# Hi I'm new here, Helen's the name :)



## helenmoo (Feb 7, 2005)

Hi I am Helen and I come from the south east, I am 26 and have been married for 2 and a half years to Mike. We have been trying for a baby for about a year now. And have been diagnosed with policystic ovaries last July. I am currently taking Chlomid. But have been told that there is a good chance I may need a Laperoscomy to help get my periods back to normal. I am slightly overweight, but am finding it a real struggle trying to lose it. I am seeing a dietician regulary and am doing plenty of walking and sit ups but having no joy. Anyway thats a bit about me. Love Helen xxxxxxxx


----------



## freddy (Feb 7, 2005)

Hi Helen
I'm Mandy and I'm from the south, Portsmouth area.Have you tried Paul Mckenna's weight loss system, Its not about dieting but unchanging habits, I started it two weeks ago and have lost 5lbs, you can eat anything you like do a small amount of exercise and never feel hungry.Oops this is suppose to be about infertility ah! I've been trying for five years, and went uninformed by the NHS for a good few years that my chances of getting pregnant were zero,Naturally obviously!I've just joined the site tonight and think I'm addicted already.Hope to talk soon.
Mandy


----------



## helenmoo (Feb 7, 2005)

Hiya thanks for the welcome, how do I go about finding out about Paul Mckenna's weight loss thingy I would love to know. I have asked my dietician about having Metformin but she just poo poo's it along with my consultant.I'm not sure whether to just keep asking until they get fed up with me and give me them.... Welcome by the way!!


----------



## freddy (Feb 7, 2005)

We got ours from QVC shopping channel, where abouts from the south east are you?


----------



## helenmoo (Feb 7, 2005)

I'm from sunny ol' Bexhill on sea............. the cemetary with lights LOL


----------



## freddy (Feb 7, 2005)

Did you say you might have to have a laporoscopy? How do you get your periods back from this?


----------



## helenmoo (Feb 7, 2005)

Well they drill holes into the ovaries, I was actually talking to my doc about it and he said it's not really known why it works but it does. It's an old method that has been updated, it used to be known as wedging ( I think thats what he called it) where they take a segment away from the ovary and it brings the hormone level back down to normal. My periods are regular when I am taking Chlomid, and have started to come back each month by themselves but they are much lighter compared to when I have taken Chlomid.


----------



## freddy (Feb 7, 2005)

That sounds barbaric, its amazing what they can do.Have you got to go on a waiting list for this or are you going private? Have you got it booked already.Do I seem nosy or what!


----------



## helenmoo (Feb 7, 2005)

lol not at all, no I have been put on the waiting list, it's about 6 months. But I may not need it if I manage to get pregnant befor hand, or my periods come back properly. I will keep you informed. So are you married? tell me about yourself, I'm gonna benosey now LOL


----------



## Martha Moo (Jan 30, 2004)

Hiya Helen and Mandy

I just wanted to wish you a warm welcome to fertility friends.

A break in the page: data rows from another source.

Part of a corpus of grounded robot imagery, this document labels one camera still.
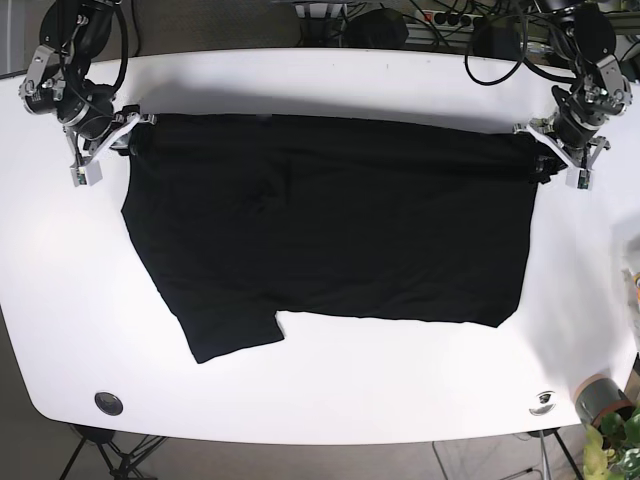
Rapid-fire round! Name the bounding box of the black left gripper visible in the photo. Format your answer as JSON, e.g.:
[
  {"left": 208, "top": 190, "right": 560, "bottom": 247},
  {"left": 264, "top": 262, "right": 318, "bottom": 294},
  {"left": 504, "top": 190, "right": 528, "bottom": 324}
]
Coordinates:
[{"left": 512, "top": 75, "right": 633, "bottom": 190}]

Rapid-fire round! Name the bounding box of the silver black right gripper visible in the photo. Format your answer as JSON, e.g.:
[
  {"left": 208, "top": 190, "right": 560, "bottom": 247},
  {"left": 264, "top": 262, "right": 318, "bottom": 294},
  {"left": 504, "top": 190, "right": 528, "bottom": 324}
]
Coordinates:
[{"left": 20, "top": 65, "right": 158, "bottom": 187}]

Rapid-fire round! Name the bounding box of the white graphic T-shirt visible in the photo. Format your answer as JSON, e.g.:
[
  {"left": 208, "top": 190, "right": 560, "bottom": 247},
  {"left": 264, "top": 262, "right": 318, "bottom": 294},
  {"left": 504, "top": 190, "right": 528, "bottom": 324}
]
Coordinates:
[{"left": 622, "top": 236, "right": 639, "bottom": 313}]

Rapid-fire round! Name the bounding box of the black T-shirt with emoji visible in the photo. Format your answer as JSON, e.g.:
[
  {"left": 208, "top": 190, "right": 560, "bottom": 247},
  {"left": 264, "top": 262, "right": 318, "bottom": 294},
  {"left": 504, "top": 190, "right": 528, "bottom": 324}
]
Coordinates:
[{"left": 122, "top": 115, "right": 542, "bottom": 363}]

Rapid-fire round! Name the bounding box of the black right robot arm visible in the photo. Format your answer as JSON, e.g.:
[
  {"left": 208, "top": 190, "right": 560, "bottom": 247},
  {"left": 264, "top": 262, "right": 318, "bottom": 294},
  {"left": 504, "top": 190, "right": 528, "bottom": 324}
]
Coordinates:
[{"left": 19, "top": 1, "right": 157, "bottom": 186}]

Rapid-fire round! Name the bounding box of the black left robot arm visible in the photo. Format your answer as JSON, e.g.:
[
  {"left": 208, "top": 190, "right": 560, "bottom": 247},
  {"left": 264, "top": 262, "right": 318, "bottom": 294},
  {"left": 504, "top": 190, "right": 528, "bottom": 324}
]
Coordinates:
[{"left": 463, "top": 1, "right": 633, "bottom": 190}]

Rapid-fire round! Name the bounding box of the silver table grommet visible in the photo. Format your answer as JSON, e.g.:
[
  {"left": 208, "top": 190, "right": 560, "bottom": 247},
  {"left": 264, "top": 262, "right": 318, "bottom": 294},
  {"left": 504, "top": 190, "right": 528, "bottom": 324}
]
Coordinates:
[{"left": 529, "top": 390, "right": 557, "bottom": 417}]

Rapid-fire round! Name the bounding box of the black table grommet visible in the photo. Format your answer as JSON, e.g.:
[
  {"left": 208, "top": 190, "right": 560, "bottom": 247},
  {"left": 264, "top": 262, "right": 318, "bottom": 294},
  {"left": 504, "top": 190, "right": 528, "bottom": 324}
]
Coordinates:
[{"left": 94, "top": 391, "right": 124, "bottom": 416}]

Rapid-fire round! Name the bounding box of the potted green plant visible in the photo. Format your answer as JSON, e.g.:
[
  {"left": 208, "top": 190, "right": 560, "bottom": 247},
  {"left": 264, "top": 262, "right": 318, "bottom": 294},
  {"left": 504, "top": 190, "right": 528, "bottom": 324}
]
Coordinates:
[{"left": 572, "top": 374, "right": 639, "bottom": 480}]

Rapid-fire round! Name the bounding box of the black tripod stand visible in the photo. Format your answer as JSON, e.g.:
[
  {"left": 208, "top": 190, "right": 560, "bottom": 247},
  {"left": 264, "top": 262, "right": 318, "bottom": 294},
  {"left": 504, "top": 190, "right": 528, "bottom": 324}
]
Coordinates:
[{"left": 59, "top": 424, "right": 168, "bottom": 480}]

I hope that u find the site helpful.

If you both have pcos, we have a pcos thread where you can join other ladies with pcos for a natter ask questions and exchange experiences etc.

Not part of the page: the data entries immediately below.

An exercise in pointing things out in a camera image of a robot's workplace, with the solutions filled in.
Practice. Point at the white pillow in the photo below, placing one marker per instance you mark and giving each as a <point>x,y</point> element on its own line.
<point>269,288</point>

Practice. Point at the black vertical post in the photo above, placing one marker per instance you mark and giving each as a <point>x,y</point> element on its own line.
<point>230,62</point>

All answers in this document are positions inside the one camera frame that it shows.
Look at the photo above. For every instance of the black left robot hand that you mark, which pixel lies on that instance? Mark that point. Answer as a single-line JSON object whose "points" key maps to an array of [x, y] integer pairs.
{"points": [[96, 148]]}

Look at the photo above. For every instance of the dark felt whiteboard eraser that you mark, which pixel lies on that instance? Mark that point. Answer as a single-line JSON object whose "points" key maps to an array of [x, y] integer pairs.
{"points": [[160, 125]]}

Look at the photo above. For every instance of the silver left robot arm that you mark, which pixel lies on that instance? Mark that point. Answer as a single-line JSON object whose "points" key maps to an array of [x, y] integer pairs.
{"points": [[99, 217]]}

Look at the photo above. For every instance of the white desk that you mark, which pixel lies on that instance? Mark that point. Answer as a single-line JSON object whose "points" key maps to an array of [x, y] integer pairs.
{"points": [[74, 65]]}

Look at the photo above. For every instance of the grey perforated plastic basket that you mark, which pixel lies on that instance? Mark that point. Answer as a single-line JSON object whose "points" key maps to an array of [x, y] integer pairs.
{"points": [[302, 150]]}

Helen the lap with the treatment for the ovaries is called ovarian drilling.

I have had this surgery, in october 2002, before this i had periods roughly around every 3 months, after this surgery, i had periods between 28 to 31 days and really has helped with the ovulation.

If theres anything u need to ask feel free to ask away

Lots of of love luck and 
Best wishes
Emilyxx


----------



## helenmoo (Feb 7, 2005)

Thanks you so much for the lovely welcome. I am making friends already and have only been on here about an hour.


----------



## mini (May 17, 2004)

Hiya helenmoo 

glad you found the chatroom 

catch you another time - night 

Love Mini xx


----------



## freddy (Feb 7, 2005)

Ive gone to pot now, did write a whole lot of stuff and its gone somewhere 
thanks for the welcome, this is the first time in my life I've ever done a chat room ooh its so much fun!
Chat soon
Mandy


----------



## flowerpot (Jan 20, 2005)

Hi Helen

Just wanted to say   and welcome.

Why not pop on the clomid forum and say hello.  I'm currently on Clomid and have just had a laparoscopy.  

You will get a lot of support from this site. Take care x


----------



## freddy (Feb 7, 2005)

hi Helen
Like I said last night I did write an essay about my situation,but some how it got lost, so won't go to mad today but in 2000 I had an ectopic was told other tube was O.K so carried on trying for another 2 years unsuccessful, had another op told 15% chance hung on to hope that it might happen,went to see about having my other tube cleaned threw so to speak, basically I was told its not worth the trouble this was October last year so now we are saving for IVF+ICSI. Did do egg share programme but this was unsuccessful for me and have been told I'm not allowed to do it again as it lessons my chances, although would really like to as it would speed the process up for me and give someone else hope for the chance I do sometimes think its such a crawl world.I'm 34 DH is 44 he has two children 19 & 17, we've been married for 8 years not far off 9 the speed this year is going
Talk soon 
Mandy


----------



## Marielou (Oct 18, 2003)

Hiya Helen,

Just wanted to welcome you to Fertility friends, and wish you the best of luck for your upcoming treatment.  

Marie xx


----------



## helenmoo (Feb 7, 2005)

Thanks for all your replies, I am still trying to grasp all the abbreviations, like BFP whats that mean? and DH ( I gather its something to do with the other half) but then it does'nt take much to get me confused I'm a dizzy blonde LOL!!!


----------



## Siobhan1 (Jun 24, 2004)

Hi Girls!

Welcome to FF, hope all your dreams come true! 
  

BFP is Big Fat Positive
DH is Darling or dearest Husband

If you look at the home page you can look up a list of various abbreviations, they take some getting used to!

Siobhan x


----------



## cheese (Jan 14, 2006)

hi im not sure if anyone is there but here goes............ive had no periods for 3 and half years now and ive recently been told i have pcos, i am desperate to have a baby but thats not going to happen with no periods. Im trying to loose weight..but its so hard,


----------



## Kamac80 (Nov 24, 2005)

hi cheese and helen - welcome to both of u

U will love this site and will make so many friends it has been a god send to me!

Ive just had a HSG today so feeling a bit weepy and not sure why!!

Hope to speak more soon

Kate


----------